Another of Hitler’s secretaries, Christa Schroeder, who also stayed with him to the very end, wrote in her memoirs, He Was My Chief, of the small courtesies the führer would pay to his secretaries, how he would visit his staff in the hospital and interest himself in their lives. (He encouraged Traudl to marry Waffen-SS officer Hans Hermann Junge, who died in combat a year after the wedding.) Hitler didn’t allow his secretaries to smoke, however, and one of the first things they did after they heard the suicide shot in the bunker was to get out their cigarettes and light up.
I interviewed Ribbentrop’s private secretary, Reinhard Spitzy, who despised his boss with the contempt that only an aristocratic Austrian can summon up for a man he called “a jumped-up German champagne salesman who lived off his wife.” Spitzy, a Nazi who escaped to live in Argentina after the war, was particularly derisive of the means by which Ribbentrop got the right to use the prefix “von” before his name. “He paid a distant aunt to adopt him while his parents were still alive,” Spitzy told me. “And then he reneged on the payments.”

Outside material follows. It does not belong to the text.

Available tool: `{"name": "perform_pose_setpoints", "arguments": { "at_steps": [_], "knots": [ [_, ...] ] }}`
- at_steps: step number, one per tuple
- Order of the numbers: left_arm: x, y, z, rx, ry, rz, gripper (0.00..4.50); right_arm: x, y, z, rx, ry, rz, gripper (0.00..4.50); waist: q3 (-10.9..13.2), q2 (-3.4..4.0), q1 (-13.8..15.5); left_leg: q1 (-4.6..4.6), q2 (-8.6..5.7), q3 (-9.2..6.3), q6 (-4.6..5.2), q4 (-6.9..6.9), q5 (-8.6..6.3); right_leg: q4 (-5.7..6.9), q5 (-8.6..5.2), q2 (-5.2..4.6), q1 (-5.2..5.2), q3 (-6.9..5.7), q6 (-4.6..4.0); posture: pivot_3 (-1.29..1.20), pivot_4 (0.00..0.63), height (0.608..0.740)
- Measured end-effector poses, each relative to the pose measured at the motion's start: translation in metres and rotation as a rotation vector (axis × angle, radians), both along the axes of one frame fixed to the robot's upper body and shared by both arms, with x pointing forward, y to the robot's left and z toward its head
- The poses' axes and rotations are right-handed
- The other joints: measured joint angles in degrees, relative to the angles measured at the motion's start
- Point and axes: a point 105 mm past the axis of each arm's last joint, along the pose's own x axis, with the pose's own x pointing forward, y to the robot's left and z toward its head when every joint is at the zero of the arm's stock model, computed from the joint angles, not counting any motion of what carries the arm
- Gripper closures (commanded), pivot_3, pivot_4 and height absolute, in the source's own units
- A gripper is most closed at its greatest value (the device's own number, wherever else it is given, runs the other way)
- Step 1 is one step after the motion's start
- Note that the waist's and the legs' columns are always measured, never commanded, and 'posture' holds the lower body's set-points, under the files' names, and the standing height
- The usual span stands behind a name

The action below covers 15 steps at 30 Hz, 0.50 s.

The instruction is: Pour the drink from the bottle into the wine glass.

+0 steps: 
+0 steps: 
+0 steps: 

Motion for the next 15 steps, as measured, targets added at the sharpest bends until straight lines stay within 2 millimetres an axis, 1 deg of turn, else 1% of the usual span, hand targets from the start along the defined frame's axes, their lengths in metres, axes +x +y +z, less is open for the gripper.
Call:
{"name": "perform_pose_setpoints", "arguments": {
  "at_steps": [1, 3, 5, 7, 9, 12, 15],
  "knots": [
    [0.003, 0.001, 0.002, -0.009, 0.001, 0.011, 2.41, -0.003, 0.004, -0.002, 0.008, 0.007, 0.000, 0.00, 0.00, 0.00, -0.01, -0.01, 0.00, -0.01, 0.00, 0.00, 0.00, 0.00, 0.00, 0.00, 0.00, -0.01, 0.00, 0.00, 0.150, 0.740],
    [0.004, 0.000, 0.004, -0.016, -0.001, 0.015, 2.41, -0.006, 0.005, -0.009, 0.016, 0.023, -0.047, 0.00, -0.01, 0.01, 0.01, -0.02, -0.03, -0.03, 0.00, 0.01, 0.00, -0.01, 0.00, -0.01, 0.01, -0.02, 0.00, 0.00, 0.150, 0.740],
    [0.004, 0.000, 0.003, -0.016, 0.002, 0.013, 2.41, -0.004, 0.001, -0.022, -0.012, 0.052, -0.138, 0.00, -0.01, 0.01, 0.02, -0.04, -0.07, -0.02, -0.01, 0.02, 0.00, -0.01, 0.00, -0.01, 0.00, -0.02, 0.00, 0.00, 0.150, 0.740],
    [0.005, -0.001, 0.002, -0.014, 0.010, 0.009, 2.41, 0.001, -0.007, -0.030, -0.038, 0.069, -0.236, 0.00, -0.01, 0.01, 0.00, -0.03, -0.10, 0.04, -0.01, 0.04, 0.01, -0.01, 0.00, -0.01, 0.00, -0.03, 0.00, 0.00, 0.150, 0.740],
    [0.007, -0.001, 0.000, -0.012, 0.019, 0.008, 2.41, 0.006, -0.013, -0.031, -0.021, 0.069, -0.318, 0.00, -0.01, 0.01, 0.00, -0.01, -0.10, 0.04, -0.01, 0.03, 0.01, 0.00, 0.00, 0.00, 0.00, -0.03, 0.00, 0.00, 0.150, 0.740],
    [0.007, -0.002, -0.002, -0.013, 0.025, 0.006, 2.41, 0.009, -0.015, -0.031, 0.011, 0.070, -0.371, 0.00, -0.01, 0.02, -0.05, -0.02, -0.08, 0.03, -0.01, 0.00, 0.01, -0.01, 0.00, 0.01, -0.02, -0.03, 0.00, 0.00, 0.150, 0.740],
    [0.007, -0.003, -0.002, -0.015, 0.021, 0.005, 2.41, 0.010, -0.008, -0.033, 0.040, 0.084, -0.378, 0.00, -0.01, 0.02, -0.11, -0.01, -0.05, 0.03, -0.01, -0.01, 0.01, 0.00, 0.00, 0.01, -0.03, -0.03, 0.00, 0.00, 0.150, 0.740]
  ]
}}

There seems to be little connection between world-historical splendor and kindness to staff. Winston Churchill could be brusque and exasperating to his secretaries, and certainly didn’t interest himself in their private lives. He was intolerant of bad typing, often spoke too quickly for his stenographers, and growled at them in mock—but sometimes genuine—admonition. They found him a tough and exacting boss, but of course worshipped him for what he was doing to save them from the Employer of the Year over in Berlin. Churchill’s wife, Clementine, even had to write to him in June 1940 warning, “There is a danger of your being generally disliked by your colleagues and subordinates because of your rough, sarcastic and overbearing manner.” He promised to change, and did.
Napoleon’s secretaries, Louis de Bourrienne, Emmanuel Las Cases, and Baron Fain, also found it hard to take dictation from the emperor, as the torrent of words poured forth so fast, but they, too, were devoted. Bourrienne, with whom Napoleon had been at school, had to be sacked for embezzlement, and wrote snarky memoirs of Napoleon in revenge, but he had few complaints of the emperor purely as a boss.

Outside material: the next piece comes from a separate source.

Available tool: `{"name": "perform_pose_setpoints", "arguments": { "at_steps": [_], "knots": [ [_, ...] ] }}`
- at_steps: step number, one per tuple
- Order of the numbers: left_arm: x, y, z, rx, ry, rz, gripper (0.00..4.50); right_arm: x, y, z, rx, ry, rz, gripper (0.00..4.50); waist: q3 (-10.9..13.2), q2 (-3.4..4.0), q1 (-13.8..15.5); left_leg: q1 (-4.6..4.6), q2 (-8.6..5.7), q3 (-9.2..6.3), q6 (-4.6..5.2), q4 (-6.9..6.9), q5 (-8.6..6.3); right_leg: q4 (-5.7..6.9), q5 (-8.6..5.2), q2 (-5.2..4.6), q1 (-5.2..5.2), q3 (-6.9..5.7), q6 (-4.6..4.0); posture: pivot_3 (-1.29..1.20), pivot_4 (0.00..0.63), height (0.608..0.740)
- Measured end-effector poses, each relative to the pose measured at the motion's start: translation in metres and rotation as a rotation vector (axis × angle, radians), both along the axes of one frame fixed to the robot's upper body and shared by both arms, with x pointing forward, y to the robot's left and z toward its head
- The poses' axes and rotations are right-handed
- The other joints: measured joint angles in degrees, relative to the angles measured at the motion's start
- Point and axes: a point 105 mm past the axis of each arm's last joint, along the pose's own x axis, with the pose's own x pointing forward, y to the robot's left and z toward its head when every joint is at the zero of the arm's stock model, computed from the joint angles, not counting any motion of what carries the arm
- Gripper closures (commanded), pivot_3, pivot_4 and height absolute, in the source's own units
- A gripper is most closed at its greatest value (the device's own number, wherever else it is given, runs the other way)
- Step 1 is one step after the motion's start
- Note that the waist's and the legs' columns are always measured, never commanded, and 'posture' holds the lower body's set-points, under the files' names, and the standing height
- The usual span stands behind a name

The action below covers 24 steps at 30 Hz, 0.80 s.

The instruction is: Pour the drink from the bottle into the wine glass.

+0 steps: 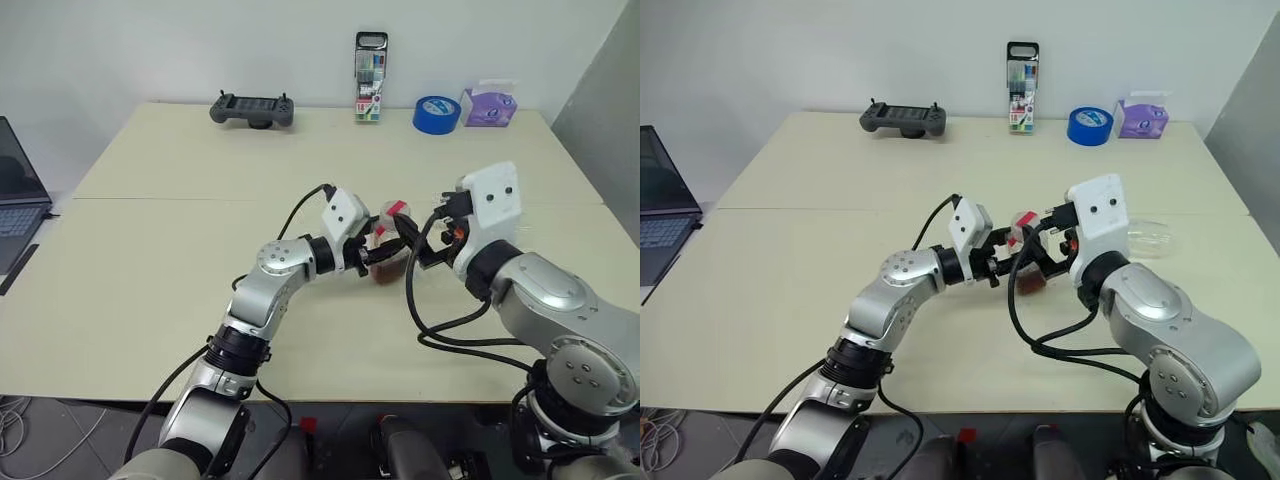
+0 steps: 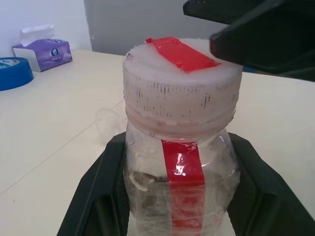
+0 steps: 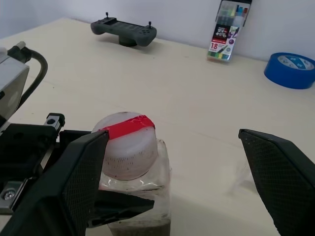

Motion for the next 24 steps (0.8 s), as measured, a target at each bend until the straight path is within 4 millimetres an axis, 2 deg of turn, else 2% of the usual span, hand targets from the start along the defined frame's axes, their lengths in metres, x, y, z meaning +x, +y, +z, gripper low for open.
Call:
{"name": "perform_pose_setpoints", "arguments": {
  "at_steps": [4, 7, 21, 22, 24],
  "knots": [
    [-0.001, -0.001, 0.000, -0.001, -0.003, -0.012, 2.41, -0.003, 0.019, -0.008, -0.002, 0.036, 0.056, 0.00, 0.00, 0.01, -0.08, 0.00, 0.01, -0.02, 0.00, 0.00, 0.00, 0.00, 0.00, 0.00, 0.00, -0.02, 0.00, 0.00, 0.150, 0.740],
    [-0.002, -0.002, 0.000, -0.002, -0.003, -0.020, 2.41, -0.004, 0.024, -0.012, -0.008, 0.054, 0.058, 0.00, 0.00, 0.01, -0.08, -0.01, -0.01, -0.01, 0.00, 0.01, 0.00, 0.00, 0.00, 0.00, 0.00, -0.03, 0.00, 0.00, 0.150, 0.740],
    [-0.001, -0.002, 0.001, -0.005, -0.009, -0.022, 2.41, 0.004, 0.014, -0.006, 0.019, 0.027, -0.069, 0.00, -0.01, 0.01, -0.10, 0.00, -0.01, -0.02, 0.00, 0.00, 0.00, -0.01, 0.00, 0.00, 0.00, -0.03, 0.00, 0.00, 0.150, 0.740],
    [-0.001, -0.002, 0.001, -0.005, -0.009, -0.022, 2.41, 0.005, 0.013, -0.006, 0.020, 0.027, -0.076, 0.39, -0.01, 0.01, -0.10, 0.00, -0.01, -0.01, 0.00, 0.00, 0.00, -0.01, 0.00, 0.00, 0.00, -0.04, 0.00, 0.00, 0.150, 0.740],
    [-0.001, -0.002, 0.001, -0.005, -0.009, -0.020, 2.41, 0.004, 0.015, -0.006, 0.023, 0.029, -0.061, 0.90, -0.01, 0.01, -0.13, 0.00, -0.01, -0.02, 0.00, 0.00, 0.00, -0.01, 0.00, 0.00, 0.00, -0.04, 0.00, 0.00, 0.150, 0.740]
  ]
}}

Even the famously haughty Lord Curzon of Kedleston, the grandest of all the viceroys of India and British foreign secretaries, was approachable to those of his staff and servants who summoned up the courage to try. When his drunken valet Arkatall packed the wrong tuxedo trousers for the Versailles Peace Conference, all his lordship said was: “You seem to be a most indefinite Arkatall.” When the president of France died unexpectedly, Curzon’s private secretary Harold Nicolson insisted that Curzon be asked to come to the only telephone at Kedleston Hall to be told the news privately. “Do you mean to tell me, Nicolson,” Curzon said, clearly tongue-in-cheek, “that you have had me brought the entire length of a house whose proportions are not unadjacent to those of Buckingham Palace in order to impart a piece of mildly diverting gossip?”

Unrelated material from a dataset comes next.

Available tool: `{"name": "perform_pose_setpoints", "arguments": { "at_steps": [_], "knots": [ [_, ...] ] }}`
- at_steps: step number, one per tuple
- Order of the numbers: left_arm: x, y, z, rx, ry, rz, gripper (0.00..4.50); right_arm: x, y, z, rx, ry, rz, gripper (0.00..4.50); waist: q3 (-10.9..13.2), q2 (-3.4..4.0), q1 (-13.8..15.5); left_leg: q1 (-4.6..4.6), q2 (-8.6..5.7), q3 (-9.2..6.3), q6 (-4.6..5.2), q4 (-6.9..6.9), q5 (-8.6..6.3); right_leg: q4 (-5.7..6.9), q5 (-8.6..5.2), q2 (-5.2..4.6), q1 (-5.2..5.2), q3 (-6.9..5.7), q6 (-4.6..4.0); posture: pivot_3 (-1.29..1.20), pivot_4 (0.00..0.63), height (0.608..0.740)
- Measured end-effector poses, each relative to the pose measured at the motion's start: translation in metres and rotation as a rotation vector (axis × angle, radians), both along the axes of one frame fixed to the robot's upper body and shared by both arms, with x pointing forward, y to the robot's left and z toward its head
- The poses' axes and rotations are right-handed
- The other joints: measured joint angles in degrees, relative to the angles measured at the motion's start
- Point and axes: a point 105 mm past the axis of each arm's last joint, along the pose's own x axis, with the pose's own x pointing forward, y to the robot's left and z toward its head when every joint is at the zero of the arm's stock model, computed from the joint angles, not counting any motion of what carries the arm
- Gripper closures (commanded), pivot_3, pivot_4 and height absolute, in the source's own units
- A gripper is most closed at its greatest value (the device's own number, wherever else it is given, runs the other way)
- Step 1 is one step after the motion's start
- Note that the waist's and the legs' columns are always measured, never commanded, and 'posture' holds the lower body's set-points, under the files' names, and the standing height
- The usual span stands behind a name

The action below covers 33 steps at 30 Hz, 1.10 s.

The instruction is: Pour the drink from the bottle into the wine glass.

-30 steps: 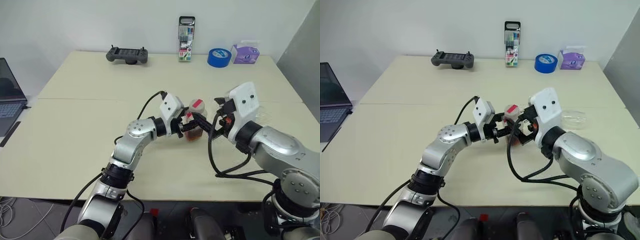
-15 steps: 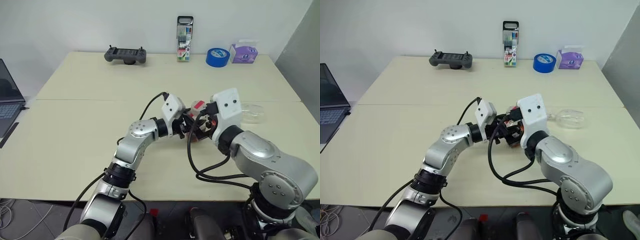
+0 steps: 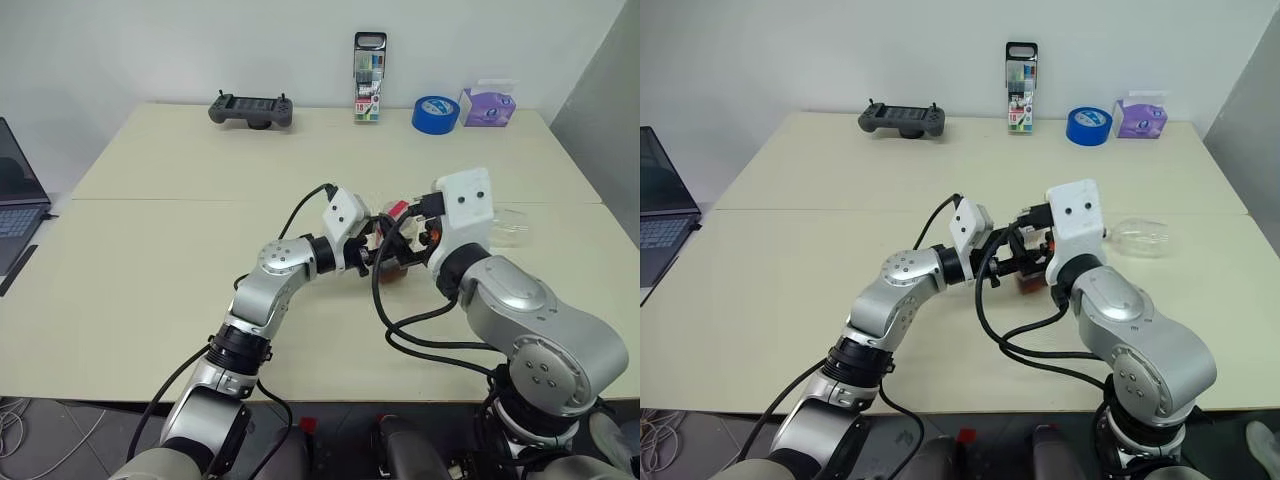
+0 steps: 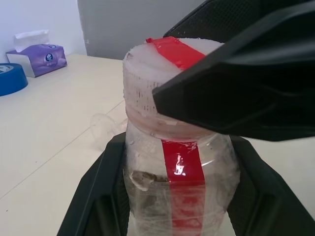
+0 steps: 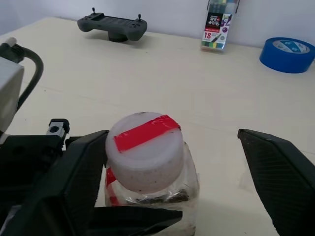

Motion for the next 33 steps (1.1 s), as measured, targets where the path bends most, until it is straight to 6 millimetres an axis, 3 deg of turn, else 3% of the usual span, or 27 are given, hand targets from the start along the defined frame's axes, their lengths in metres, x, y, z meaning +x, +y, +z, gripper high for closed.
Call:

Of course, history, which at times seems little more than a compendium of mildly diverting gossip, would be all the poorer without the secretary’s-eye view, so long as it doesn’t obscure the greater picture. If it was ever allowed to, Churchill would be the villain and Hitler the hero. Nonetheless, it is gratifying to discover from the splendidly named Brunhilde Pomsel, albeit from testimony that comes two thirds of a century late, that Joseph Goebbels was indeed the coldhearted swine we had always assumed him to be.